Ed,

But the relative gap between the rich and the poor (in the advanced countries) is nowhere near the relative gap between the rich and the poor a century ago. J.P. Morgan was as rich as Warren Buffet, Bill Gates and several more combined. So was Carnegie, so was Rockefeller. In modern day terms each of them was probably a trillionaire. Going back further, Morgan and Co were not as rich in relative terms to the poor as the great landowners of the Middle Ages. Henry VIII (with 49 palaces) and about a dozen more owned half of England.

It's true that there has been a recent surge in the gap, but come the double dip the rich are more than likely going to take a relatively larger bashing, too. The gap has only become really outrageous since the credit surge of the last 30 years. It's more than likely that the present gap will be greatly reduced to the long-term historical trend once the present currency catastrophe finally sorts itself out. All in all, the main difference today is a perceptual one. We know a great deal more about the rich than ever before, nor do we have scruples about being envious these days. Previously it was considered a sin to be envious in order to keep us in our place. Today, probably proportionately more money is being left by the rich to foundations and charities -- hundreds of them in recent decades -- than to families. Most of the medical innovations of the last 50 years have been due to research paid for by private foundations, not government-backed science. Just the Rockefeller Foundation and the Howard Hughes Medical Institute alone have probably produced as many new therapies than all US government research spending. Think of the Gate's and Buffet's present and future contributions to medical research and future eradication of some diseases such as malaria all round the world.
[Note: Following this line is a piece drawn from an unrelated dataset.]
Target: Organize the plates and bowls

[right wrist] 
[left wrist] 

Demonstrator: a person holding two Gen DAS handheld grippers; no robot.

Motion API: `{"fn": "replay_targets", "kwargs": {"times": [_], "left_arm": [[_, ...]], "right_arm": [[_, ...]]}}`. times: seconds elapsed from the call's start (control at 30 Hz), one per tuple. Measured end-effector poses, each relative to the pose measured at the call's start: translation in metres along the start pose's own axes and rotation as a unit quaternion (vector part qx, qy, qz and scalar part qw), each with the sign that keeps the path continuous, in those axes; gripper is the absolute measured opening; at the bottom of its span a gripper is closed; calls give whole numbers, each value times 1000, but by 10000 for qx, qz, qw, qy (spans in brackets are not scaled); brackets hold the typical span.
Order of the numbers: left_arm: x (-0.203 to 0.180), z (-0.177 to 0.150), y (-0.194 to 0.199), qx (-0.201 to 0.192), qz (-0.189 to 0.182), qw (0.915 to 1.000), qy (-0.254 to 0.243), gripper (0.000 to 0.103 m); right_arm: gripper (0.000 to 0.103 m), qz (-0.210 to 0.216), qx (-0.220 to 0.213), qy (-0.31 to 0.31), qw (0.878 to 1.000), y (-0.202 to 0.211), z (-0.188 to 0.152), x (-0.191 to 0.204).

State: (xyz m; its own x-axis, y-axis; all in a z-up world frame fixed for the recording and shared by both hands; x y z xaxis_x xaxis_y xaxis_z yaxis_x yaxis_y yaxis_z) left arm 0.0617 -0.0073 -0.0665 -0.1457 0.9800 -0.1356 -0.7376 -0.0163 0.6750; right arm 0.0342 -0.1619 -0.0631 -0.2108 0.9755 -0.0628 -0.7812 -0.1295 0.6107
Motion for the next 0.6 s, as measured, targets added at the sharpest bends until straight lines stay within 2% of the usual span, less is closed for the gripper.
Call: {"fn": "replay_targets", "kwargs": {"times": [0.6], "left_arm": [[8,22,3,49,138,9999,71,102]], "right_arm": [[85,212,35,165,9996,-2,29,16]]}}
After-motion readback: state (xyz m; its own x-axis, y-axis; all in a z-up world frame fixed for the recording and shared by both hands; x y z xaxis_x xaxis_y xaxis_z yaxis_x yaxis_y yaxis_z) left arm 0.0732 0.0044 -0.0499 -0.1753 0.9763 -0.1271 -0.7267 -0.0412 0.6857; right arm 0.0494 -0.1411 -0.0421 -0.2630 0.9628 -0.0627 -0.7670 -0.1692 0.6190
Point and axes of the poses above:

Meanwhile we in the advanced countries devote less than 1% of our GDPs to the Third World.

Keith




At 14:11 21/09/2011, you wrote:
Economics could still be considered a "moral science", given the prominance of concepts like "growth" in economic analysis. Where it fails as a moral science is in not having much to say on the morality of things like the rich getting richer and the poor getting poorer, leaving that to politicians and other social sciences.

Ed
----- Original Message -----
From: <mailto:[email protected]>Sandwichman
To: <mailto:[email protected]>RE-DESIGNING WORK, INCOME DISTRIBUTION,EDUCATION
Sent: Tuesday, September 20, 2011 10:05 PM
Subject: Re: [Futurework] Professional Ethics (of economists)
Either that or you're both obsessed with bedbugs... But, hey, to bring this discussion back to where it started, I just want to mention that "economics" sprung from "moral sciences": "The emergence of economics as a separate subject (or Tripos, in Cambridge terminology) created intense debate over its relationship with the existing organization of teaching through the 'Moral Sciences' Tripos. John Neville Keynes, the father of John Maynard Keynes, faced considerable mental and emotional anxiety in his attempt to reconcile economic science with ethics and religion." (Martin Daunton, "Welfare, Taxation and Social Justice")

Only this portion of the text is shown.